In this excerpt, patient Claudine Griggs arrives in Trinidad to prepare for gender confirmation surgery under Dr. Stanley Biber, whose practice in the southern Colorado town became a crossroads for thousands.
Chapter 5: The Elevator
Five days before her thirty-eighth birthday, Claudine Griggs and Carolyn, her companion and lover at the time, entered the side entrance to Trinidad’s First National Bank building. Griggs was nervous, terrified actually, as she boarded the narrow, rattletrap elevator to Biber’s private office for her 9:30 a.m. evaluation appointment. She didn’t notice that the renaissance revival building’s imposing sandstone facade along East Main and South Commercial streets is little more than that—a facade. While those edifices convey the sober seriousness of a key financial anchor for the community, the other two sides of the structure, the back and the east-facing wall, are ordinary painted brick. From one angle, the building looks like a First National Bank building should, with its gracefully arched front entrance, modern windows, and blocky stone. From another, the flecking paint, window air conditioners, and zig-zagging grey metal fire escape say nothing so much as “New York tenement.” The building where Biber chose to locate his private office—the epicenter of Trinidad’s downtown for nearly a century and a half, starting with serving pioneers along the Santa Fe Trail in 1875—itself has some identity issues.
By then, Griggs had the hardened psychological armor of a lifelong transsexual. She’d mistrusted doctors since her earliest attempts to find a capable and compassionate surgeon, and stepping into the elevator was the biggest and scariest step she would ever take. Amplifying the anxiety of the moment was her general mistrust of men, for reasons stemming from a brutal experience when she was twenty-one years old. She recounts the incident without tears—not detached exactly, but in a tone from which the anger and bitterness seems to have been leached. What’s left of the story more than four decades later is like a river rock, smoothed by time and without hard edges.

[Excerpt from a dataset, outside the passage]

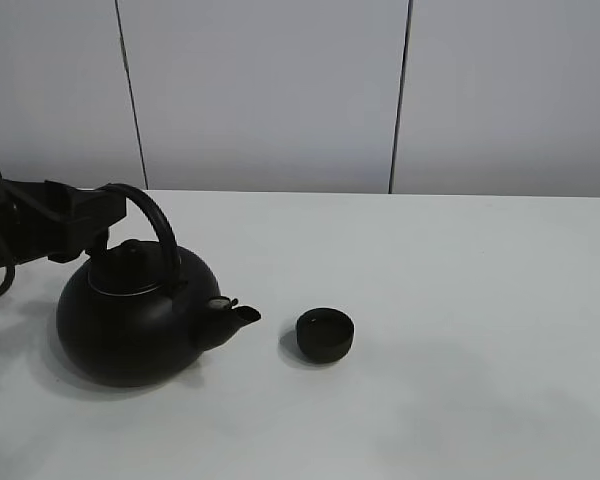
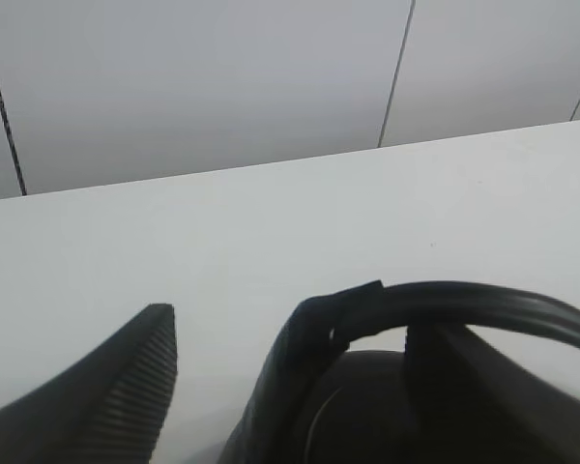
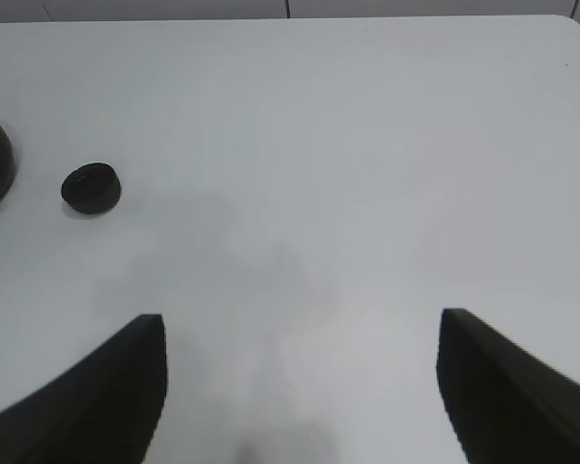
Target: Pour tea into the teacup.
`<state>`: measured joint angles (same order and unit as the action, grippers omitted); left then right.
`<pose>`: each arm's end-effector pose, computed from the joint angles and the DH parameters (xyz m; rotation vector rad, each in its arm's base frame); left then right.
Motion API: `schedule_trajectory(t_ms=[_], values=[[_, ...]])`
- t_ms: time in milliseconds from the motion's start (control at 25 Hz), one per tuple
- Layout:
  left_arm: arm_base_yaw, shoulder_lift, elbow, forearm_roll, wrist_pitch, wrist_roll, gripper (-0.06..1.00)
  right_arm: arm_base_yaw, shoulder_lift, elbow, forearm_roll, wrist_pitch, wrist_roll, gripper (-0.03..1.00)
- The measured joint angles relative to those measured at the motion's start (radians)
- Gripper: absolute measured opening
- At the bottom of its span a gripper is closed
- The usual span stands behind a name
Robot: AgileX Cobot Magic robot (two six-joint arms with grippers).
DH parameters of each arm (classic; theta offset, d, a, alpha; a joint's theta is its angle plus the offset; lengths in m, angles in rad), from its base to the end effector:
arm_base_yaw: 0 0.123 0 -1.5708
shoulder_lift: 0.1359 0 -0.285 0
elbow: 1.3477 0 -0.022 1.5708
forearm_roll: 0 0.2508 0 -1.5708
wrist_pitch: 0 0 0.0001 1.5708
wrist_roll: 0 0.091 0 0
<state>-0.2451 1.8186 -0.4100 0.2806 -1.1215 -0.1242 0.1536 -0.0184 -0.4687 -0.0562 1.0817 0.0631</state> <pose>0.2622 -0.0890 0.1307 0.3998 1.7522 -0.4005 -0.0043 -0.0052 0.2669 -0.0911 2.0755 0.0648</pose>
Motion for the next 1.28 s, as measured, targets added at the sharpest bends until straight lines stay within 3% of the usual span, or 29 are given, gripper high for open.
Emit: schedule_trajectory(t_ms=[480, 920, 1280], values=[[0.000, -0.002, 0.041, 0.011, -0.016, -0.019, 0.50, 0.000, 0.000, 0.000, 0.000, 0.000, 0.000, 0.54], [0.000, -0.041, 0.081, -0.084, -0.016, -0.022, 0.48, 0.000, 0.000, 0.000, 0.000, 0.000, 0.000, 0.54], [0.050, -0.075, 0.119, -0.100, -0.025, -0.069, 0.48, 0.000, 0.000, 0.000, 0.000, 0.000, 0.000, 0.54]])
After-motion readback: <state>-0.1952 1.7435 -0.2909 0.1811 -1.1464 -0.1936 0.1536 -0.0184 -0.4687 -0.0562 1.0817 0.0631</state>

It happened just months after she first began living as a woman. She’d finished high school as Claude and served a year and a half as a journalist and broadcaster in the US Air Force until her career there began to wobble. She was struggling with her gender identity, though she never mentioned that to her Air Force psychiatrists. She was suicidal, though, and was sent home for eighteen months to recover. She returned from that hiatus prepared to complete her tour of duty, but confided in a psychologist handling her evaluation that she was transgender and that she eventually planned to undergo gender confirmation surgery. The psychologist was sympathetic and considered her mentally stable, she recalls, but predicted correctly that Air Force policy at the time would prevail. She was honorably discharged six weeks later. Still just twenty, she was uncertain about her future, but absolutely certain of her gender identity.
As Claude, and taking advantage of her GI Bill education benefits, she’d begun studying at Chaffey College in Alta Loma, California. While not trying to pass as female at that point, she easily could have. Griggs had no visible body hair and very little facial hair, and she’d begun to develop small breasts long before she began hormone therapy. Those ambiguous physical characteristics, combined with her slight five-foot-five, one hundred-twenty-pound frame, promised a relatively seamless transition from male to female. She took off one quarter from college, began hormone therapy in May 1974, and began living as a woman on July 1 that year. She reentered Chaffey that summer as Claudine.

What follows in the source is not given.